Termino con otro inciso personal: España es la nación más antigua de Europa. Cánovas se lo recordó al nacionalista Prat de la Riba: “Soy respetuoso con las aspiraciones autonómicas, pero crear un pequeño Estado es destruir la unidad que forjaron los Reyes Católicos y eso es sencillamente demencial”. Un antecedente, en este caso dramático, lo ofrece Estados Unidos que sufrió una guerra para evitar la secesión. Dos frases de Lincoln definen su liderazgo “me ha correspondido la tarea de gobernar para diez millones de ciegos a los que tengo que devolver la vista”. Su legado fue la unidad de la gran nación porque “no puedo permitir que se deshaga la obra de nuestros padres fundadores”.  Esta es la cuestión:  España es una herencia construida por generaciones, entre las que se cuentan los padres andaluces del independentista Gabriel Rufián, por citar un paradigma de lo que ha sido la inmigración interior. Pondré otro ejemplo más insólito: según Puigdemont, su esposa rumana tiene más derecho a decidir sobre Cataluña, parte admirable y querida de nuestra herencia común, que los 40 millones de españoles que no viven allí. Todo porque él se ha impuesto como misión convertirnos en extranjeros en Barcelona.
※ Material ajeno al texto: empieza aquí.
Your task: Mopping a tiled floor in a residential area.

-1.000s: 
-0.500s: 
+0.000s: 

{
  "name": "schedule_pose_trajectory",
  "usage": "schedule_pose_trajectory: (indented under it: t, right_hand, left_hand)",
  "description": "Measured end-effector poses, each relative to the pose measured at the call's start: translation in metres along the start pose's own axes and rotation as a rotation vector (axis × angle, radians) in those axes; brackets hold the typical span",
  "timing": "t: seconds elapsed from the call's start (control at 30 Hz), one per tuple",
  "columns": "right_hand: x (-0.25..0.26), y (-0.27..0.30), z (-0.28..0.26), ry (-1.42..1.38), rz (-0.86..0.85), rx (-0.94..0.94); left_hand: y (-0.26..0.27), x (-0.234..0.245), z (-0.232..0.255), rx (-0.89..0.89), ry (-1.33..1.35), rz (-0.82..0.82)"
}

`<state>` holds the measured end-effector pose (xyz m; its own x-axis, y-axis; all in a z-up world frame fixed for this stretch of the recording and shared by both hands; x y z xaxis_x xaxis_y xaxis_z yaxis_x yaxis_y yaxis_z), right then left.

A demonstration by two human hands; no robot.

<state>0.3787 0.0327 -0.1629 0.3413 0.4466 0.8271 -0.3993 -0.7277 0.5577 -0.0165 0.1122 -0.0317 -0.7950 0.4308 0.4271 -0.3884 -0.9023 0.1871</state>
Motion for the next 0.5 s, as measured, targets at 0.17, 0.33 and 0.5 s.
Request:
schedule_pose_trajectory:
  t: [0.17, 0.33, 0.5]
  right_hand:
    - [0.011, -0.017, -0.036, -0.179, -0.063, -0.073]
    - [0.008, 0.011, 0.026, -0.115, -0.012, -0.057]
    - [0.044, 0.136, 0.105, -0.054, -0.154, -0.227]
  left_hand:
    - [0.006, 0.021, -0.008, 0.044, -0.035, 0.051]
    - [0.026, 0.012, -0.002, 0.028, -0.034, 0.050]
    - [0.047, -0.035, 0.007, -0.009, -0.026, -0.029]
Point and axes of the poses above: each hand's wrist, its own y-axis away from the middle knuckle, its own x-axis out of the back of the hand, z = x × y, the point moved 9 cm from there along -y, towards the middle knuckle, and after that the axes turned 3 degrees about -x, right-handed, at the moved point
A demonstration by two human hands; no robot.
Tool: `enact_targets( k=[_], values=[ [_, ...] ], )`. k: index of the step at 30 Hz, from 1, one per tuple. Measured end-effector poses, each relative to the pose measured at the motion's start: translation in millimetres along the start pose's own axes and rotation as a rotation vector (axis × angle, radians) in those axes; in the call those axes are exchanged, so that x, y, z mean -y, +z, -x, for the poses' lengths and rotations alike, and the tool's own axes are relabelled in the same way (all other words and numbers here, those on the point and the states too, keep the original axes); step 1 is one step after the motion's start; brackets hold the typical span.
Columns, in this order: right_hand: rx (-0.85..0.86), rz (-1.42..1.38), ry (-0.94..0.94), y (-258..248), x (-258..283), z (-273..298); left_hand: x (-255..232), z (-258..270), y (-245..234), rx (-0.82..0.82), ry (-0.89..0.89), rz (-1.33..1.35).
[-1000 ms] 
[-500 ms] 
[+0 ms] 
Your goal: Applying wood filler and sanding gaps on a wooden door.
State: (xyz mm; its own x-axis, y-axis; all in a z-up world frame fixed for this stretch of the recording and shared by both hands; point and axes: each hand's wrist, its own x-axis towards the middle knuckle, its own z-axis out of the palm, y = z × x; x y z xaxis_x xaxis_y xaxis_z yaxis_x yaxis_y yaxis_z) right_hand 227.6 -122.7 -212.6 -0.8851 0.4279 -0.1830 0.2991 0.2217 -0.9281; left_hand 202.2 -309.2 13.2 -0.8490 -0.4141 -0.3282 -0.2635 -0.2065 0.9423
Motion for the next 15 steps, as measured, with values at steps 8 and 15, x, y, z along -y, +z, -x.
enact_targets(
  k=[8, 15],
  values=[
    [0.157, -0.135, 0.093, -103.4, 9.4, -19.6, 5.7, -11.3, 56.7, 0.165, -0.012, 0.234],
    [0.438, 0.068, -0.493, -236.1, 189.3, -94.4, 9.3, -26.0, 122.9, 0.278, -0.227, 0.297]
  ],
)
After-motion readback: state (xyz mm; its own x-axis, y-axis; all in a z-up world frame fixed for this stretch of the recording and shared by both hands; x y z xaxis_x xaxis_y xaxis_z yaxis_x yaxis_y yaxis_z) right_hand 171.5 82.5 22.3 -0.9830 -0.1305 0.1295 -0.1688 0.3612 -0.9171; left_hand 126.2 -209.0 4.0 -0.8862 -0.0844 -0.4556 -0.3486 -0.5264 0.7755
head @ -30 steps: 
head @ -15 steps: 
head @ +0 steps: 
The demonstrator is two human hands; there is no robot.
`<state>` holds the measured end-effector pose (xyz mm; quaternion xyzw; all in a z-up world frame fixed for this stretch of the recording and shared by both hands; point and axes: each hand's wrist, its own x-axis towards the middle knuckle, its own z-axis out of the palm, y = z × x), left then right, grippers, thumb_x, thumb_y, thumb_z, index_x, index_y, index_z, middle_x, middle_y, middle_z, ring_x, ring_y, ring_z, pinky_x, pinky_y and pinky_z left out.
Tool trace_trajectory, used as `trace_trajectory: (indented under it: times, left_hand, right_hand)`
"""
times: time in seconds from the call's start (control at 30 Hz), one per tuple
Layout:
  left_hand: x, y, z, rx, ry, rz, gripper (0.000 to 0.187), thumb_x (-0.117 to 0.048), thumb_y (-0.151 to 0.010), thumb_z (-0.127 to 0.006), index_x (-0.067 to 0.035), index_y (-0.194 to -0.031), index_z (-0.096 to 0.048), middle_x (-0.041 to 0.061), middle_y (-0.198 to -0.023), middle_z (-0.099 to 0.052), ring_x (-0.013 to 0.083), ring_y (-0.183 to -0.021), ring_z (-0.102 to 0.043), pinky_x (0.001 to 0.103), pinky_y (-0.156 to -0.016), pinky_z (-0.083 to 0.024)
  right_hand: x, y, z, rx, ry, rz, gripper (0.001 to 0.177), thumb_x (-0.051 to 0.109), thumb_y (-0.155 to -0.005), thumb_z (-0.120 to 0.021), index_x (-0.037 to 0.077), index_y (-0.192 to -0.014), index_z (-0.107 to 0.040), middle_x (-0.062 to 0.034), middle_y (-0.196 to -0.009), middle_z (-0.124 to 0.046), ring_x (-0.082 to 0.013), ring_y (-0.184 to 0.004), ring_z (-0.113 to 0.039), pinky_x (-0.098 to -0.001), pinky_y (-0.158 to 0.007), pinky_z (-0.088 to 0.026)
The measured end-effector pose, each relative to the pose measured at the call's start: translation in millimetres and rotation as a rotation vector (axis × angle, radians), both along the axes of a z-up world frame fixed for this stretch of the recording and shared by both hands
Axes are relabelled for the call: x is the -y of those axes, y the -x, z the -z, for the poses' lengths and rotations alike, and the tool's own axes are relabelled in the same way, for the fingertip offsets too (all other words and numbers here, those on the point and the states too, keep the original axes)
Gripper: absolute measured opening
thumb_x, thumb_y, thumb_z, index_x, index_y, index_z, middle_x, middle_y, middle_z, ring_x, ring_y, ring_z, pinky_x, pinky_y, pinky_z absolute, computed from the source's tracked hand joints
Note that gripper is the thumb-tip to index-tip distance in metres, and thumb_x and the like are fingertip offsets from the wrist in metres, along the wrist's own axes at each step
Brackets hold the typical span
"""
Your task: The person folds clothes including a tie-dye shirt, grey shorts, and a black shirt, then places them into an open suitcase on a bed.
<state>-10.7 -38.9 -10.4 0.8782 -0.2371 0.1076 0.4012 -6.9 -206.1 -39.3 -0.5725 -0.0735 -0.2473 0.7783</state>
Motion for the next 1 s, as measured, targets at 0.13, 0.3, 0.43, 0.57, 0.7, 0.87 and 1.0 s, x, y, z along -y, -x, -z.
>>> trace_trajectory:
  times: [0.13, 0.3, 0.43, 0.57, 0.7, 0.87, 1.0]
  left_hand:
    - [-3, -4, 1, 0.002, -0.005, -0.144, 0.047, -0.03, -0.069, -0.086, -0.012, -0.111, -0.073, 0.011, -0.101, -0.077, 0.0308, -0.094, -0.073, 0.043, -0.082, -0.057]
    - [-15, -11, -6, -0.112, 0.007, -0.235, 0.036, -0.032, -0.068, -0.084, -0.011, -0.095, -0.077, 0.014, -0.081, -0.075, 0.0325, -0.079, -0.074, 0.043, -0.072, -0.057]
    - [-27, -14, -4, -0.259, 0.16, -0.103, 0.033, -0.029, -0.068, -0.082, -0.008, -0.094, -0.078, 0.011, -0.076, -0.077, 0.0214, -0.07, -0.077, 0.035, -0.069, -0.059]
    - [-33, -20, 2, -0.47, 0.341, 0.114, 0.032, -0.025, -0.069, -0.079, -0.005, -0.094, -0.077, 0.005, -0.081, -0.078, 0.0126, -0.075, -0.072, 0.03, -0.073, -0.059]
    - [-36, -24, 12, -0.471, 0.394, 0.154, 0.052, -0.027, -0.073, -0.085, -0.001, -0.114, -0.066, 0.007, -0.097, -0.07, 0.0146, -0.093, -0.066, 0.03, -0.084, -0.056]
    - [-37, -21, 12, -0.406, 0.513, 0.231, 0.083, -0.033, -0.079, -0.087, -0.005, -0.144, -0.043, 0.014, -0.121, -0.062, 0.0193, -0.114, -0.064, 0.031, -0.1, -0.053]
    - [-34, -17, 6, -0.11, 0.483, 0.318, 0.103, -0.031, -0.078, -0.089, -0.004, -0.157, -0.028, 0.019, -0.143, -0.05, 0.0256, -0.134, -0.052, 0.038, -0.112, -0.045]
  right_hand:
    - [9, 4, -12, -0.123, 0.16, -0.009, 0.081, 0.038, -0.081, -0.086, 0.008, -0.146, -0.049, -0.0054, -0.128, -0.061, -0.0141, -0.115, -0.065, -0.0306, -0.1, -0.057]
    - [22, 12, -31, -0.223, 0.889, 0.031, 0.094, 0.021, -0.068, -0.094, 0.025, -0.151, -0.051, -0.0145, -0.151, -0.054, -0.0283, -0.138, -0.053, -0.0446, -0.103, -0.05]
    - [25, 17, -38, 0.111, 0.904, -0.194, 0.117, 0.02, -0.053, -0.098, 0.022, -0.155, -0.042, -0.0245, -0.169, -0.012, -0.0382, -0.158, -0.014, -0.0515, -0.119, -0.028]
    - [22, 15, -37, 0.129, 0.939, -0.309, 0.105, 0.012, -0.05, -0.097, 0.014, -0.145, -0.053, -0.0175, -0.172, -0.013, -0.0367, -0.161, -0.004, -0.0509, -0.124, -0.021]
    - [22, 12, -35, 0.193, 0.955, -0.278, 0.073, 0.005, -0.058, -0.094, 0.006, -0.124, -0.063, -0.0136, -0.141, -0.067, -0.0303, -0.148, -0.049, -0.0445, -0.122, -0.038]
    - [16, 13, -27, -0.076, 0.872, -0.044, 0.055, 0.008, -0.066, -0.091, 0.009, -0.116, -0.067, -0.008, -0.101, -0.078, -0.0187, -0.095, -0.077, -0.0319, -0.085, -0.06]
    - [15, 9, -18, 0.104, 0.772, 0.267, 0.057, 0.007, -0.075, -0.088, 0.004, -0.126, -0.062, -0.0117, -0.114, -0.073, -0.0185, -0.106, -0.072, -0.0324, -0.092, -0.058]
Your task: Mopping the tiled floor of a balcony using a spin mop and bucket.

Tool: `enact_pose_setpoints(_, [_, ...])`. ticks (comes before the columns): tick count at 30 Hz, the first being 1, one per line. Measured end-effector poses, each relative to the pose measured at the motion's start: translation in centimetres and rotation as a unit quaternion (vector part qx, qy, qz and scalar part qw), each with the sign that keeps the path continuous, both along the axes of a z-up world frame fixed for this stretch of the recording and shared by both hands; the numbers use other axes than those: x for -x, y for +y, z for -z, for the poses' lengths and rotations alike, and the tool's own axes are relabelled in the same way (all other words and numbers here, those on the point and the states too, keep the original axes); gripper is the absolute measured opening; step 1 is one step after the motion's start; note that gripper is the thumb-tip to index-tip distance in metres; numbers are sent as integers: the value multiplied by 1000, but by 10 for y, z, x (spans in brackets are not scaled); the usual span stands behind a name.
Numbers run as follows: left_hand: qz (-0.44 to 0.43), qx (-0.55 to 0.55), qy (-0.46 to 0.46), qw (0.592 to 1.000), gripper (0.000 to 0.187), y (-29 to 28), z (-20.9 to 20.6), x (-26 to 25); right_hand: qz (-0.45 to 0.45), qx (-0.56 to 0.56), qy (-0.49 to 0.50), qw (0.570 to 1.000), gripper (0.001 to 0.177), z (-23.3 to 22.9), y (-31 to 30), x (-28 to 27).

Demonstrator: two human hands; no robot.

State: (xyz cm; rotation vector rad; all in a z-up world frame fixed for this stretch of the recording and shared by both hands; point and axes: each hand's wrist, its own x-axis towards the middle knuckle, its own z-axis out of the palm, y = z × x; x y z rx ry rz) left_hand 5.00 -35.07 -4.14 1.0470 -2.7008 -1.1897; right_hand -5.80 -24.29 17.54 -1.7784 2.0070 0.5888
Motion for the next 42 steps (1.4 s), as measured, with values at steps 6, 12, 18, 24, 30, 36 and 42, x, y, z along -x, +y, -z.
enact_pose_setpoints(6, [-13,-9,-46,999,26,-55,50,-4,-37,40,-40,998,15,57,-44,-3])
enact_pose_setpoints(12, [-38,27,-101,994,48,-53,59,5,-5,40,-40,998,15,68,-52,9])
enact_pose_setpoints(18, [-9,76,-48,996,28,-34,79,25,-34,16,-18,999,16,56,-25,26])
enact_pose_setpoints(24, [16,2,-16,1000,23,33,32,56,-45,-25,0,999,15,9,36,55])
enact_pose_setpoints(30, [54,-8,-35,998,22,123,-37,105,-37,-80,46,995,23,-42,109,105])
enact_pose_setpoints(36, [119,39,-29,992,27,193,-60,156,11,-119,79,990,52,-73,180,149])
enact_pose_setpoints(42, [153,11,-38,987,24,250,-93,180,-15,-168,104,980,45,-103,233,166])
Se repite mucho que el pensamiento no delinque y, así se convierte en eufemismo la conducta de los que infringen la ley. Pero hemos de reconocer que España tiene una enfermedad grave y el poder legítimo del Estado no se ha propuesto actuar sobre la enfermedad, sino limitarse a tratar los síntomas. Veremos si la enfermedad sigue reproduciéndose en nuestra nación que, siendo la primera en forjar su unidad, no ha sabido fortalecerla como sus grandes homólogas europeas.